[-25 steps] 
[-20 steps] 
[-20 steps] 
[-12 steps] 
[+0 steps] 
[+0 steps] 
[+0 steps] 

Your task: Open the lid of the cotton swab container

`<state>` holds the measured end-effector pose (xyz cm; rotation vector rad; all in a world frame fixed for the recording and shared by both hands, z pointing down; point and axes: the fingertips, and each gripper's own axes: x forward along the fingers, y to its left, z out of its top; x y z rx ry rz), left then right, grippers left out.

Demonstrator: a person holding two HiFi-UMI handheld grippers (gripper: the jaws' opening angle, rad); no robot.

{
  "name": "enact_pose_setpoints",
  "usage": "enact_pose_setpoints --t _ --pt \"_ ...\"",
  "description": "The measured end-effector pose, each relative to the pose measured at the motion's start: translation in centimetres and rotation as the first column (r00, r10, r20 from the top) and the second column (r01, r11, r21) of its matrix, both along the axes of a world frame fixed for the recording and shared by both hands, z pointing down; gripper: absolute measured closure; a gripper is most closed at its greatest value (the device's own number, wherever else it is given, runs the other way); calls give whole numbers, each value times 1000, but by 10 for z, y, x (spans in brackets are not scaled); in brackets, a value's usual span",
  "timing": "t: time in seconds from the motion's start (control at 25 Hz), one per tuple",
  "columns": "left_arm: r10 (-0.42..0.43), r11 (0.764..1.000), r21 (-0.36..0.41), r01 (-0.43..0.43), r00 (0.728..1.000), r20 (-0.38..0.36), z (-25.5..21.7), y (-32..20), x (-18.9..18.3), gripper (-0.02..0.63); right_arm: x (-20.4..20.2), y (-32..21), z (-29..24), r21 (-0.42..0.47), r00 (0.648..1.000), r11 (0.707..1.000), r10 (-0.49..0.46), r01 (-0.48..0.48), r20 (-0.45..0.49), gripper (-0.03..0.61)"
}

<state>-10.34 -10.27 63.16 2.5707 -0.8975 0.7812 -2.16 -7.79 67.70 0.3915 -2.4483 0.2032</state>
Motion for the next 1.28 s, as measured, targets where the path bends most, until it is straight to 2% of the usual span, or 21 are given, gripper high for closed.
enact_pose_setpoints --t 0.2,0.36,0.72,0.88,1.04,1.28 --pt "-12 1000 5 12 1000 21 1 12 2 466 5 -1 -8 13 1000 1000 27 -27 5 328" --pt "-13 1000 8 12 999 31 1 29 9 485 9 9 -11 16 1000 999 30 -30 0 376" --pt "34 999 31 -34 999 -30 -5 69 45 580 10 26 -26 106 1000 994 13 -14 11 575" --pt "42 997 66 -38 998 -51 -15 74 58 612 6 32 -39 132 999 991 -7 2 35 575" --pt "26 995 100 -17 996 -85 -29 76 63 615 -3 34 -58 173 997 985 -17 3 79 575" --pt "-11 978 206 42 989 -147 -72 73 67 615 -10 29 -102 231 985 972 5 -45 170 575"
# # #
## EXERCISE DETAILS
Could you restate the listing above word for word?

## OUTPUT
[-25 steps] 
[-20 steps] 
[-20 steps] 
[-12 steps] 
[+0 steps] 
[+0 steps] 
[+0 steps] 

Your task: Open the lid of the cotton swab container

`<state>` holds the measured end-effector pose (xyz cm; rotation vector rad; all in a world frame fixed for the recording and shared by both hands, z pointing down; point and axes: the fingertips, and each gripper's own axes: x forward along the fingers, y to its left, z out of its top; x y z rx ry rz), left then right, grippers left out.

Demonstrator: a person holding two HiFi-UMI handheld grippers (gripper: the jaws' opening angle, rad); no robot.

{
  "name": "enact_pose_setpoints",
  "usage": "enact_pose_setpoints --t _ --pt \"_ ...\"",
  "description": "The measured end-effector pose, each relative to the pose measured at the motion's start: translation in centimetres and rotation as the first column (r00, r10, r20 from the top) and the second column (r01, r11, r21) of its matrix, both along the axes of a world frame fixed for the recording and shared by both hands, z pointing down; gripper: absolute measured closure; a gripper is most closed at its greatest value (the device's own number, wherever else it is given, runs the other way); calls give whole numbers, each value times 1000, but by 10 for z, y, x (spans in brackets are not scaled); in brackets, a value's usual span",
  "timing": "t: time in seconds from the motion's start (control at 25 Hz), one per tuple",
  "columns": "left_arm: r10 (-0.42..0.43), r11 (0.764..1.000), r21 (-0.36..0.41), r01 (-0.43..0.43), r00 (0.728..1.000), r20 (-0.38..0.36), z (-25.5..21.7), y (-32..20), x (-18.9..18.3), gripper (-0.02..0.63); right_arm: x (-20.4..20.2), y (-32..21), z (-29..24), r21 (-0.42..0.47), r00 (0.648..1.000), r11 (0.707..1.000), r10 (-0.49..0.46), r01 (-0.48..0.48), r20 (-0.45..0.49), gripper (-0.03..0.61)"
}

<state>-10.34 -10.27 63.16 2.5707 -0.8975 0.7812 -2.16 -7.79 67.70 0.3915 -2.4483 0.2032</state>
Motion for the next 1.28 s, as measured, targets where the path bends most, until it is straight to 2% of the usual span, or 21 are given, gripper high for closed.
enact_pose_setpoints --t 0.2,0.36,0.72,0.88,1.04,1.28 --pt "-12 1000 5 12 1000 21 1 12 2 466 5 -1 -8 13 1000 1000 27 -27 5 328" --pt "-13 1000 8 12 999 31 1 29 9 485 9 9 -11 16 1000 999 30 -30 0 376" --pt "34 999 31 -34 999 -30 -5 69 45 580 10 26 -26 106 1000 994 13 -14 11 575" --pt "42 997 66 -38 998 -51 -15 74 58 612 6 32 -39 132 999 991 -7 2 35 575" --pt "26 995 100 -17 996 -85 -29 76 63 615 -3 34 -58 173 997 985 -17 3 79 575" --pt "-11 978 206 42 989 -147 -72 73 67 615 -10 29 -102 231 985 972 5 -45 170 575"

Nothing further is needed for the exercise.